Required action » Output the whole listing again, exactly as it reads.

Extracted material »
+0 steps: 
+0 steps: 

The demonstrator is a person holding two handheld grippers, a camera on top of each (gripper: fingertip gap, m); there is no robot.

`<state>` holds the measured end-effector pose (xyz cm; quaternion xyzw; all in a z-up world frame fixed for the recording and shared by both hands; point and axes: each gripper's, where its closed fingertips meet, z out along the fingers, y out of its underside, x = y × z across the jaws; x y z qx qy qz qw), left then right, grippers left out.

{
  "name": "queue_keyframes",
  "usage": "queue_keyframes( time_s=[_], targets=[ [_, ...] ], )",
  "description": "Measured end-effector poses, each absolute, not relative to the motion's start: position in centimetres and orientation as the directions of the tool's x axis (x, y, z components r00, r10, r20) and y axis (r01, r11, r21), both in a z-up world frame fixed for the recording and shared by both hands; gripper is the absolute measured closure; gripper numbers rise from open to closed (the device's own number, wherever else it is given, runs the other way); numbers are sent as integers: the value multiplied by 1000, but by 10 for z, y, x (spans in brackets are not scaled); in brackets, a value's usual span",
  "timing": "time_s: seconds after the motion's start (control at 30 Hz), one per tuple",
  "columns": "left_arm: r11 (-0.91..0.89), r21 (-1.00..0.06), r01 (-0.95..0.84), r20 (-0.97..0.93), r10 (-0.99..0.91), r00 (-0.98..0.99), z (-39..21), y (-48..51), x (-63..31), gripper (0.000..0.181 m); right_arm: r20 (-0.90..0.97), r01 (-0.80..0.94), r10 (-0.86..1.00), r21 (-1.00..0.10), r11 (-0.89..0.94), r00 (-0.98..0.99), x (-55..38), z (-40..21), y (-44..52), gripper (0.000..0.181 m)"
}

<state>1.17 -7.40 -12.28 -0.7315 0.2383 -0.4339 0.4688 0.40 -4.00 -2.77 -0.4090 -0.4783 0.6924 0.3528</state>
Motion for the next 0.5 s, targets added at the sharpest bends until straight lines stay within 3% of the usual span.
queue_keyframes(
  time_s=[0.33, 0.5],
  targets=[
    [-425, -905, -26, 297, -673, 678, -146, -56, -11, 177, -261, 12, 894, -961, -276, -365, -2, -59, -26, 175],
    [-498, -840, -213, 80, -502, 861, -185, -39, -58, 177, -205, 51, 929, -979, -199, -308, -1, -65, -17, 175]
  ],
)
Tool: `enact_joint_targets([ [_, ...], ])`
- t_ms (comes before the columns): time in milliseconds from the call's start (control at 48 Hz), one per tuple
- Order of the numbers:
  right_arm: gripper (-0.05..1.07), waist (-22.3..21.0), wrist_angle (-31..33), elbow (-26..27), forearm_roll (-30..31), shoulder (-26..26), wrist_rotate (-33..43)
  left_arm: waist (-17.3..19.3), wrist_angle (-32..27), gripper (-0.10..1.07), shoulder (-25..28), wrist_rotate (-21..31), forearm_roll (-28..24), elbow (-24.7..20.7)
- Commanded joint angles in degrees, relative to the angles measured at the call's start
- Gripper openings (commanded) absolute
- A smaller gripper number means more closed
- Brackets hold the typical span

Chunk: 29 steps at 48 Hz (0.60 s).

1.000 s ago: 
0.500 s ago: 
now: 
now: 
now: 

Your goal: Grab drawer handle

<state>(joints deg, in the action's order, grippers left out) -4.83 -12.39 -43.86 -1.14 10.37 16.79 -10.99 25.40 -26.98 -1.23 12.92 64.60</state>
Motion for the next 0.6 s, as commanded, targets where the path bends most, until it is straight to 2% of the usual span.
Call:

The answer »
+0 steps: 
+0 steps: 

The demonstrator is a person holding two handheld grippers, a camera on top of each (gripper: fingertip gap, m); there is no robot.

`<state>` holds the measured end-effector pose (xyz cm; quaternion xyzw; all in a z-up world frame fixed for the recording and shared by both hands; point and axes: each gripper's, where its closed fingertips meet, z out along the fingers, y out of its underside, x = y × z across the jaws; x y z qx qy qz qw), left then right, grippers left out.

{
  "name": "queue_keyframes",
  "usage": "queue_keyframes( time_s=[_], targets=[ [_, ...] ], )",
  "description": "Measured end-effector poses, each absolute, not relative to the motion's start: position in centimetres and orientation as the directions of the tool's x axis (x, y, z components r00, r10, r20) and y axis (r01, r11, r21), both in a z-up world frame fixed for the recording and shared by both hands; gripper is the absolute measured closure; gripper numbers rise from open to closed (the device's own number, wherever else it is given, runs the other way); numbers are sent as integers: the value multiplied by 1000, but by 10 for z, y, x (spans in brackets are not scaled); in brackets, a value's usual span",
  "timing": "time_s: seconds after the motion's start (control at 30 Hz), one per tuple",
  "columns": "left_arm: r11 (-0.91..0.89), r21 (-1.00..0.06), r01 (-0.95..0.84), r20 (-0.97..0.93), r10 (-0.99..0.91), r00 (-0.98..0.99), z (-39..21), y (-48..51), x (-63..31), gripper (0.000..0.181 m); right_arm: r20 (-0.90..0.97), r01 (-0.80..0.94), r10 (-0.86..1.00), r21 (-1.00..0.10), r11 (-0.89..0.94), r00 (-0.98..0.99), x (-55..38), z (-40..21), y (-44..52), gripper (0.000..0.181 m)"
}

<state>1.17 -7.40 -12.28 -0.7315 0.2383 -0.4339 0.4688 0.40 -4.00 -2.77 -0.4090 -0.4783 0.6924 0.3528</state>
Motion for the next 0.5 s, targets added at the sharpest bends until straight lines stay within 3% of the usual span.
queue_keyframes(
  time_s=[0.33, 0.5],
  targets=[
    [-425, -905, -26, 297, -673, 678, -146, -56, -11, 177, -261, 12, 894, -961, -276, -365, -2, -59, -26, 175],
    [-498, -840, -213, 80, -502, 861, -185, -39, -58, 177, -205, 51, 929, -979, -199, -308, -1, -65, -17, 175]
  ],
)
Tool: `enact_joint_targets([ [_, ...], ])`
- t_ms (comes before the columns): time in milliseconds from the call's start (control at 48 Hz), one per tuple
- Order of the numbers:
  right_arm: gripper (-0.05..1.07), waist (-22.3..21.0), wrist_angle (-31..33), elbow (-26..27), forearm_roll (-30..31), shoulder (-26..26), wrist_rotate (-33..43)
  left_arm: waist (-17.3..19.3), wrist_angle (-32..27), gripper (-0.10..1.07), shoulder (-25..28), wrist_rotate (-21..31), forearm_roll (-28..24), elbow (-24.7..20.7)
- Commanded joint angles in degrees, relative to the angles measured at the call's start
- Gripper openings (commanded) absolute
- A smaller gripper number means more closed
- Brackets hold the typical span

Chunk: 29 steps at 48 Hz (0.60 s).

1.000 s ago: 
0.500 s ago: 
now: 
now: 
now: 

Your goal: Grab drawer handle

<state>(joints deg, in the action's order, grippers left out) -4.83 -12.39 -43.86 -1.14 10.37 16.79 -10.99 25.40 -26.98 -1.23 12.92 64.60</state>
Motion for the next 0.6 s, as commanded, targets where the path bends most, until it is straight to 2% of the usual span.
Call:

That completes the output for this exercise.